A Real Example of Hybrid Infrastructure
Our 314-trillion-digit Pi computation is a clear example of what hybrid infrastructure looks like in practice. The calculation ran entirely on a single Dell PowerEdge R7725 in the StorageReview lab, but with the system needing to be reallocated to other projects and tasks once the run completed, keeping 130 TB of results permanently hosted in the lab was never a sustainable option.
The desire to get the data out to those who want to use it, whether for serious scientific work or to satisfy curiosity about the digits, is real. But hosting a dataset of that size within the lab quickly becomes a burden on operations. Bandwidth gets consumed, infrastructure stays tied up, and the lab’s day-to-day work competes with every incoming download request.

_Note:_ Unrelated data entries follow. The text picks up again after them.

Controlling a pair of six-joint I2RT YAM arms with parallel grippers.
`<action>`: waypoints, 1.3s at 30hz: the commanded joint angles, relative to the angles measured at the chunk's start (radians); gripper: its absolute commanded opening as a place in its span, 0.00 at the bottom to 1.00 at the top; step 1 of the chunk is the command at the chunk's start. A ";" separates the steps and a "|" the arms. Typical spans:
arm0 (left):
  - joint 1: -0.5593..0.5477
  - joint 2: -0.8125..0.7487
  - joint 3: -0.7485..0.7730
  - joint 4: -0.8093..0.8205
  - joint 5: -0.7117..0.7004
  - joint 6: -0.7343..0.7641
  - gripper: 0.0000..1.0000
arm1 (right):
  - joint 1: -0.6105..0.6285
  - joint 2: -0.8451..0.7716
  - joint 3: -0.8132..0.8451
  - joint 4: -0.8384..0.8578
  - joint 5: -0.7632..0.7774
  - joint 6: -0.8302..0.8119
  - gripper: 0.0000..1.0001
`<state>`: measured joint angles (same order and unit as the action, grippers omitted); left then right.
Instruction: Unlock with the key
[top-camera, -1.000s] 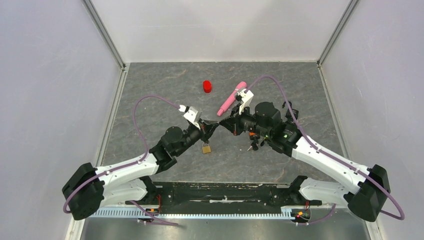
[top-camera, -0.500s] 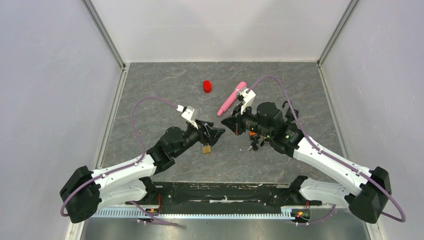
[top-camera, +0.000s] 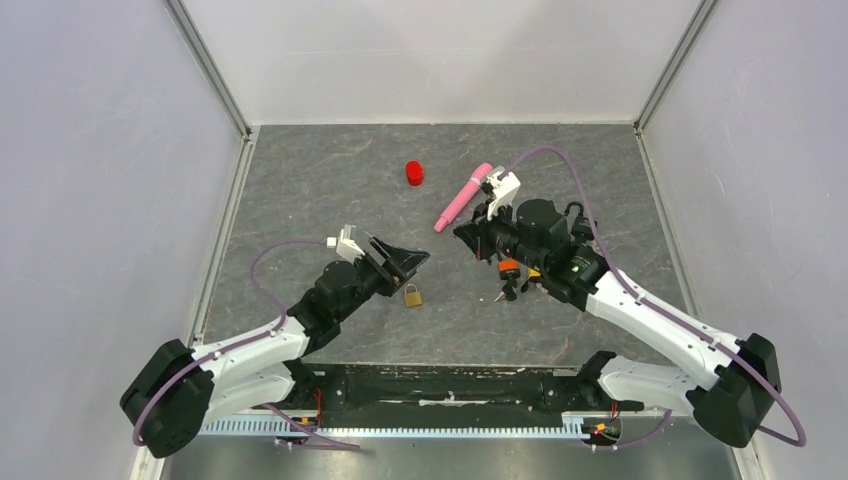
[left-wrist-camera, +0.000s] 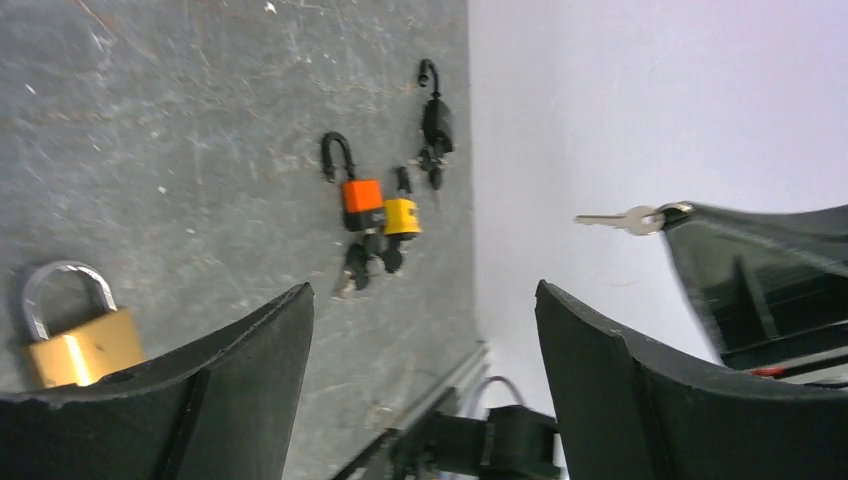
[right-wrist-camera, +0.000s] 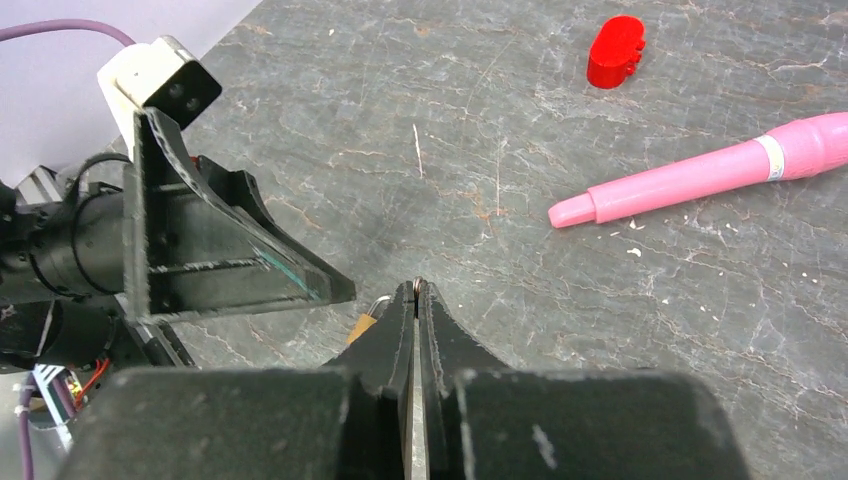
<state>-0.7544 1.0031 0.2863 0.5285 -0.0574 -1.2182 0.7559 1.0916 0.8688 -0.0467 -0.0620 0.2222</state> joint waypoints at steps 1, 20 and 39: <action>0.018 -0.045 -0.005 0.045 -0.002 -0.285 0.87 | -0.003 0.023 0.006 0.073 -0.019 -0.024 0.00; 0.319 0.116 0.102 0.058 0.192 -0.486 0.91 | 0.001 0.311 -0.005 0.567 -0.205 0.051 0.00; 0.423 0.162 0.136 0.177 0.134 -0.629 0.80 | 0.034 0.692 0.276 0.840 -0.322 0.066 0.00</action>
<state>-0.3313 1.1778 0.3965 0.6228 0.0879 -1.7657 0.7815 1.7493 1.1007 0.7040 -0.3519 0.2890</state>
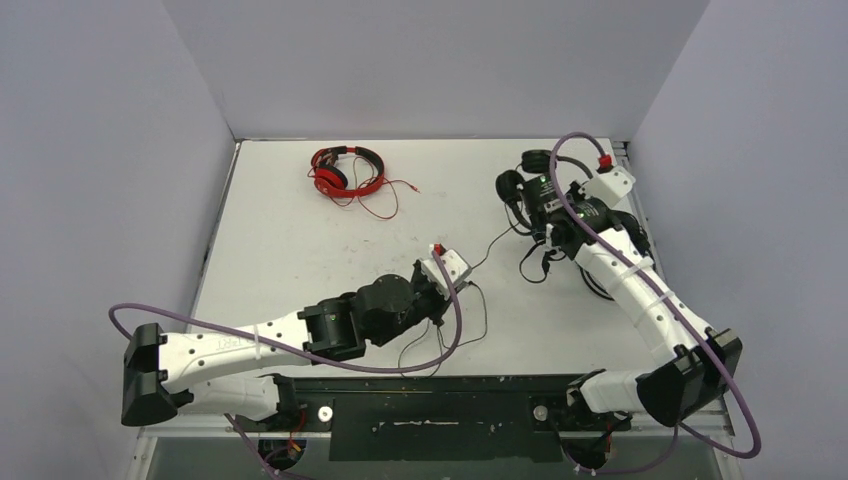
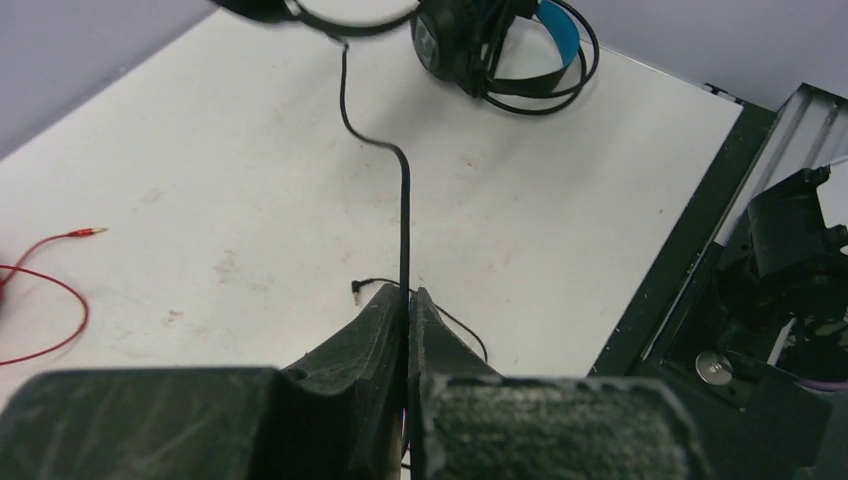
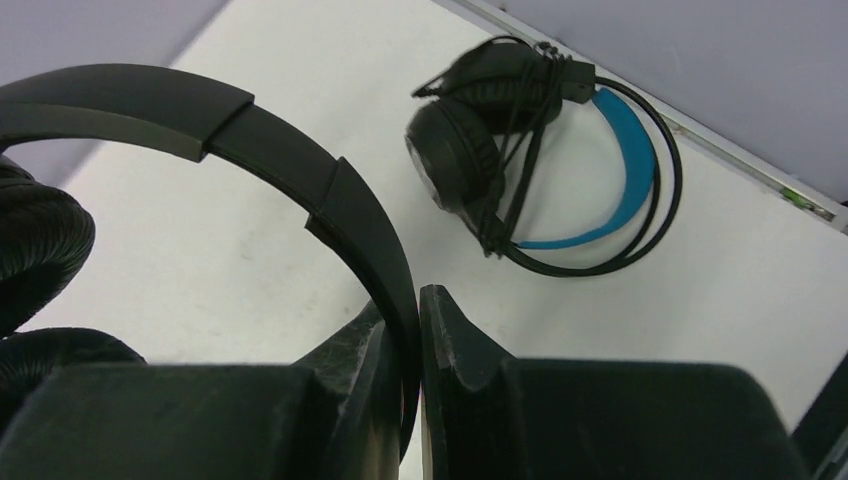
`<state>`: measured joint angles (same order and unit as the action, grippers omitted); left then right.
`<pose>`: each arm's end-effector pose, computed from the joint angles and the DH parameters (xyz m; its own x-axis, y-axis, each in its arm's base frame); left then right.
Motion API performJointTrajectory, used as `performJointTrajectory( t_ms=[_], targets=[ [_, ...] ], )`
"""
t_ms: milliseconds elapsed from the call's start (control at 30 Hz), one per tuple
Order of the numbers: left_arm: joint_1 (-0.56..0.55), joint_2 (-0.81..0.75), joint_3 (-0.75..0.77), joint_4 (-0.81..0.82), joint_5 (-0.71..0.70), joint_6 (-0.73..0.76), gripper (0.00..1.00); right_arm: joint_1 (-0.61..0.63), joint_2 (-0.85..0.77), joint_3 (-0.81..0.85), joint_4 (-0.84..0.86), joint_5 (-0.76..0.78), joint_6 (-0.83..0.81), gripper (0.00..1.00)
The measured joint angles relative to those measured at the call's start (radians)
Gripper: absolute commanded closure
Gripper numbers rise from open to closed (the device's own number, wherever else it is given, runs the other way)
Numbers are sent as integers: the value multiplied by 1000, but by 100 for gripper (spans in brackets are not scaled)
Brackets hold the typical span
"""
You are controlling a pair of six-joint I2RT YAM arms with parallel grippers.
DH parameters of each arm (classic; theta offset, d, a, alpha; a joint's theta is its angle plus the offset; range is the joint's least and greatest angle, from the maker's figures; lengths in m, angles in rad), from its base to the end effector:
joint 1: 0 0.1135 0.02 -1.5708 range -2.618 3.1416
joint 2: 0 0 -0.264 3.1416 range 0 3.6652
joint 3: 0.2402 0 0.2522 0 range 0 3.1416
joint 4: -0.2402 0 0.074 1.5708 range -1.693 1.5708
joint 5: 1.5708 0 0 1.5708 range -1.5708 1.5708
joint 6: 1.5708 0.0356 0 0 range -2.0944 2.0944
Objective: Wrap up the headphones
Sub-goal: Wrap the headphones cable around the headphones.
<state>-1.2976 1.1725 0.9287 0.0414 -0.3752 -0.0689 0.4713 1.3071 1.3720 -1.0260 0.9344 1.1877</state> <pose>0.0867 -0.2610 0.3344 -0.1091 0.1520 -0.9823 0.7934 0.6086 0.0061 0.2324 0.0863 0.3661 -0.1427 0.5459 -0.8256 0.7300 0.6213 0.2847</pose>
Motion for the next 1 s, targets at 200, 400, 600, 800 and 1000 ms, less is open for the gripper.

A solution like Backblaze B2 removes all of that friction. The data lives in a cloud infrastructure purpose-built for datasets of this scale, with throughput that scales with demand, multiple points of redundancy to ensure nothing gets lost, and the security and operational expertise that comes with an enterprise storage platform. The compute was on-premises because the job required it. The storage is in the cloud because that is simply the better tool for everything that comes after.